DATA EXTRACT:

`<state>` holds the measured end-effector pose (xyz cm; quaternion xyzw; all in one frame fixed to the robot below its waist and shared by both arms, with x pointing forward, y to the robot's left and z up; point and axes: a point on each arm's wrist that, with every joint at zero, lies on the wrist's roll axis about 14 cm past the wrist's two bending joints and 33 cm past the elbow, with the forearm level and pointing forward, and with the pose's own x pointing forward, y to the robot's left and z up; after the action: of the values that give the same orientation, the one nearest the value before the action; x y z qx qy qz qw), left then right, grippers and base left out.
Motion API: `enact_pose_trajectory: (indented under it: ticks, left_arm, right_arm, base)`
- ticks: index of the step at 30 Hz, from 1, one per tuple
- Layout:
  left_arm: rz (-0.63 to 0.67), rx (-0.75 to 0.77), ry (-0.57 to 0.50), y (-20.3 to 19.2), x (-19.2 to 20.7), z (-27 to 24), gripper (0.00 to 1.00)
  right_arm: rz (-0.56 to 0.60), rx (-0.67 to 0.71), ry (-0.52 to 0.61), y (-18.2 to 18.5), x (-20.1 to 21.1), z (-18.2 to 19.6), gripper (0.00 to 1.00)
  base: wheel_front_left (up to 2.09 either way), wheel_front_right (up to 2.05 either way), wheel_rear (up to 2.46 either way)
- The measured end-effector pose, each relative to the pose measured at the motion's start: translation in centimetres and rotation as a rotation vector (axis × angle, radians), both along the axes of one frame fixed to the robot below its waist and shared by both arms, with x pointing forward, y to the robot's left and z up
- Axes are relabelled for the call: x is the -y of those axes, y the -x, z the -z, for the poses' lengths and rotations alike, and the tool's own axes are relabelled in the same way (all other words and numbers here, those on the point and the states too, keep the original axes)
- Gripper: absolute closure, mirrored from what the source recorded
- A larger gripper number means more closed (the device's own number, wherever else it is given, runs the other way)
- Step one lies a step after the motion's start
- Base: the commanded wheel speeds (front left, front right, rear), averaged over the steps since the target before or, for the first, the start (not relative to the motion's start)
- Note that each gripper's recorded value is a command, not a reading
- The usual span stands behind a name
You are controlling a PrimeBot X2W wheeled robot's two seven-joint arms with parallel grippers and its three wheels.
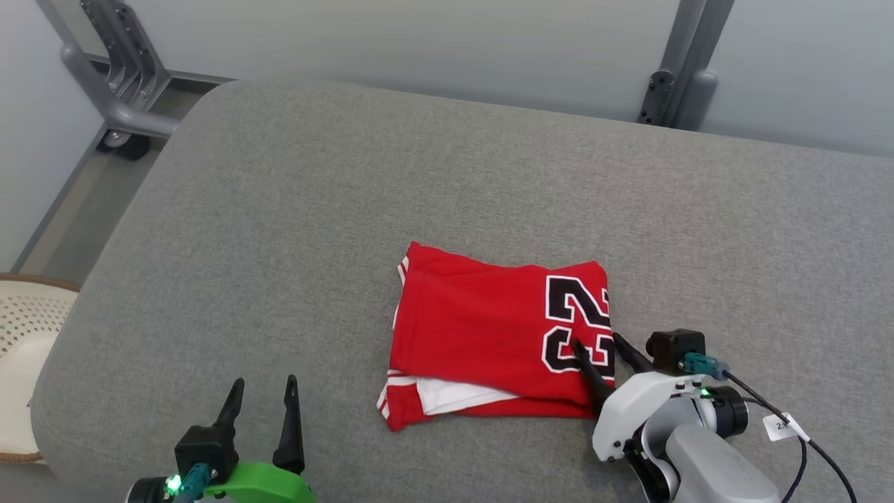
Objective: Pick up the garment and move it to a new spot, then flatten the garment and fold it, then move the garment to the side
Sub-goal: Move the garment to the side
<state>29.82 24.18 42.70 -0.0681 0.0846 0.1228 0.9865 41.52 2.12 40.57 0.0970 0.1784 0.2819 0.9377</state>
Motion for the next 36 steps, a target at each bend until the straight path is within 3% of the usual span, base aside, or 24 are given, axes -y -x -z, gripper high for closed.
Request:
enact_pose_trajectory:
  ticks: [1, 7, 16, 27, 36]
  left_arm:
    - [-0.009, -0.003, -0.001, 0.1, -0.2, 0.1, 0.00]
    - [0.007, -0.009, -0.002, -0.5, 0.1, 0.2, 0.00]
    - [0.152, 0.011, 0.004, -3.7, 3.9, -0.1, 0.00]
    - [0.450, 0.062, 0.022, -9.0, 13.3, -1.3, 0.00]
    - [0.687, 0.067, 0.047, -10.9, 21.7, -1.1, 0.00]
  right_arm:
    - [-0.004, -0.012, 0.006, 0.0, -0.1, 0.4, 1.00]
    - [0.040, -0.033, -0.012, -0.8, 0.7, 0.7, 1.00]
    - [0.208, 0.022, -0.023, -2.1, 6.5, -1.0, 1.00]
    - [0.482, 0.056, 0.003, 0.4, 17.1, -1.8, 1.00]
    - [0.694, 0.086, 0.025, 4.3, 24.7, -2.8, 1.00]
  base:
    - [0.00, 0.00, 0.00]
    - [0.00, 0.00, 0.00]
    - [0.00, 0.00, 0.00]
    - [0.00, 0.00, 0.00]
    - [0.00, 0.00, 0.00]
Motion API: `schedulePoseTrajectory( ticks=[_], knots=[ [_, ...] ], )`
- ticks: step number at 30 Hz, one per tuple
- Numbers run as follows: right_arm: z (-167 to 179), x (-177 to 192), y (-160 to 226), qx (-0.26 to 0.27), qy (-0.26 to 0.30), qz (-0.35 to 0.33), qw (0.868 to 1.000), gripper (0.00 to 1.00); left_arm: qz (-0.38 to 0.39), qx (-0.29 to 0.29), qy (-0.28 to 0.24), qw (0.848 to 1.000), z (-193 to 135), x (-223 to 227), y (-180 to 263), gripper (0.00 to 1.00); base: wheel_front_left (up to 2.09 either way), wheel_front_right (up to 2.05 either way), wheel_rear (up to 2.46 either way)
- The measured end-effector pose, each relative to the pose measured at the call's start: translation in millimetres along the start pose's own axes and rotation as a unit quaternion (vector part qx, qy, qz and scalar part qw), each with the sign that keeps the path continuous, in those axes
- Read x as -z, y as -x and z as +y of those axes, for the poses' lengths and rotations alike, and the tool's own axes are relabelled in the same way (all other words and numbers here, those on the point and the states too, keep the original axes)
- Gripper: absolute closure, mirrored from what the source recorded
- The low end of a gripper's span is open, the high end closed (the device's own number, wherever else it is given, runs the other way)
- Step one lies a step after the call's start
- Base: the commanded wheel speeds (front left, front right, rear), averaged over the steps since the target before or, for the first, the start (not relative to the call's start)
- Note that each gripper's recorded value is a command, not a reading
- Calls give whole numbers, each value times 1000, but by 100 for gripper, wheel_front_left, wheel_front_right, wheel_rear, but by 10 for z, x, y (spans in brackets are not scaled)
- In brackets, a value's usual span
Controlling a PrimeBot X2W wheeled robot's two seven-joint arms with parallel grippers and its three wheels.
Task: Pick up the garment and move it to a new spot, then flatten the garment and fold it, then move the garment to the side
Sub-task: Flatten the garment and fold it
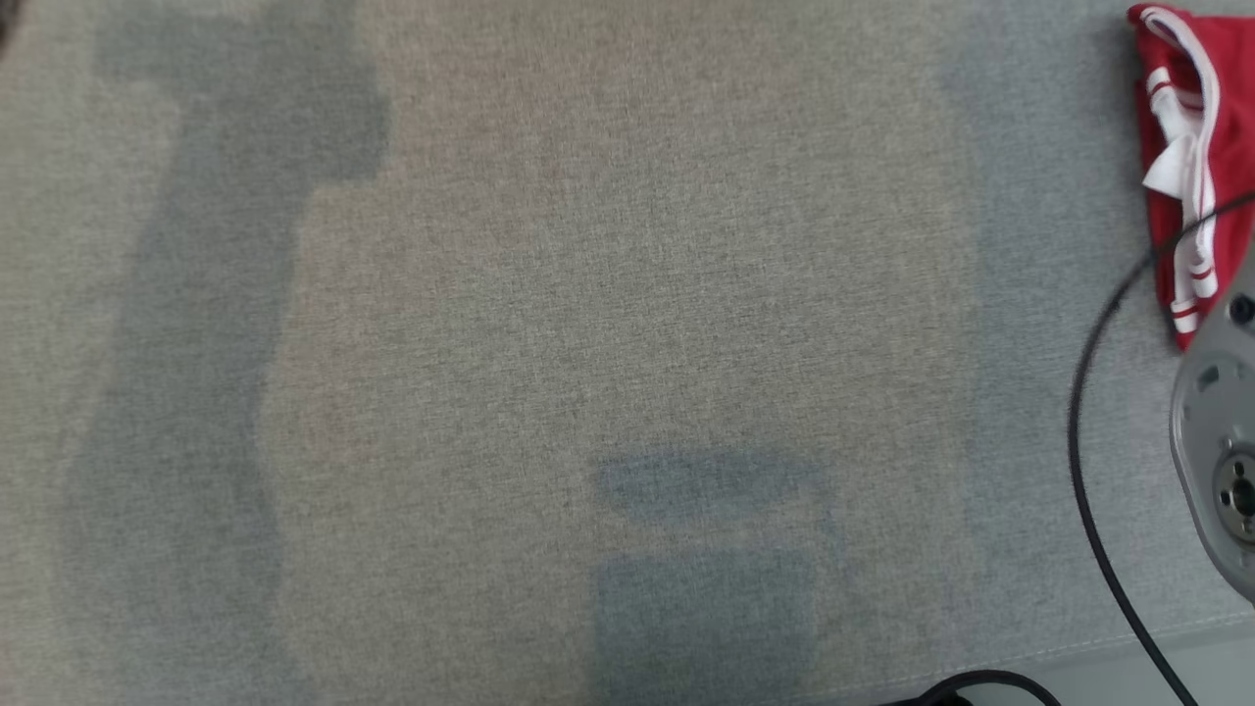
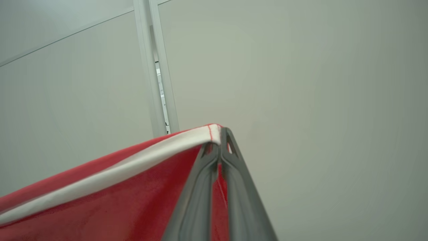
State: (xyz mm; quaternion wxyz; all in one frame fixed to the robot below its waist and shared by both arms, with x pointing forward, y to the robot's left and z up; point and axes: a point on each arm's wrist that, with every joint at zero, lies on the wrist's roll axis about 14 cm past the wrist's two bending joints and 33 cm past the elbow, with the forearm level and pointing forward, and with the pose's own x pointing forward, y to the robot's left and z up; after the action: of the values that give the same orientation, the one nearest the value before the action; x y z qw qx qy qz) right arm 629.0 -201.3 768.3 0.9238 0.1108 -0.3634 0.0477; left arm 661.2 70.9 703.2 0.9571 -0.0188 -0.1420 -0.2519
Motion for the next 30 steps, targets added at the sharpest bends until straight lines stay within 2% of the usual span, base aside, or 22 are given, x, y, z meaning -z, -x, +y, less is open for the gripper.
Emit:
schedulePoseTrajectory(
  ticks=[2,6,8,11,14,19,20,22,26,29,30],
  knots=[
    [86,129,-72,-6,-4,-2,1000,100,-37,-11,0,999,93,42,-96,100,0,0,0],
    [279,580,155,-42,8,47,998,100,-28,-11,0,1000,80,648,-66,100,0,0,0],
    [217,783,446,-42,18,81,996,100,4,-9,29,1000,-25,1108,115,100,0,0,0],
    [60,1104,1083,-36,39,156,986,100,83,0,69,994,-269,1813,578,100,0,0,0],
    [-26,1245,1704,-34,53,221,973,100,129,1,108,986,-454,2115,998,100,0,0,0],
    [-146,1149,2574,-22,71,300,951,100,180,-9,167,969,-769,2286,1740,100,0,0,0],
    [-200,1070,2698,-8,71,306,949,100,186,-12,194,963,-901,2287,1875,100,0,0,0],
    [-278,916,2982,10,74,325,943,100,215,12,212,953,-1235,2312,2197,100,0,0,0],
    [-216,626,3634,11,81,379,922,100,256,-6,244,935,-1520,2276,2883,100,0,0,0],
    [-249,324,4106,59,56,405,911,100,282,-30,288,915,-1849,2198,3395,100,0,0,0],
    [-246,221,4248,62,57,415,906,100,283,-37,294,912,-1928,2145,3495,100,0,0,0]
  ],
)
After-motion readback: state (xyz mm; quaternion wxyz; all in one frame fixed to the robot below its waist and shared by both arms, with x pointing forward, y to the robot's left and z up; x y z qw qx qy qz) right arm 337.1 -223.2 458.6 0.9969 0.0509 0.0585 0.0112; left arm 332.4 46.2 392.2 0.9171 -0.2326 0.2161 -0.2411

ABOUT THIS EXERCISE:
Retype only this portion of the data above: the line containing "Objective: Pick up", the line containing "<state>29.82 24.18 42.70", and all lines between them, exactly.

ANSWER SPACE:
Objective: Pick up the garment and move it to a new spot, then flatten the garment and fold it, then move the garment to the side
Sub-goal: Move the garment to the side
<state>29.82 24.18 42.70 -0.0681 0.0846 0.1228 0.9865 41.52 2.12 40.57 0.0970 0.1784 0.2819 0.9377</state>

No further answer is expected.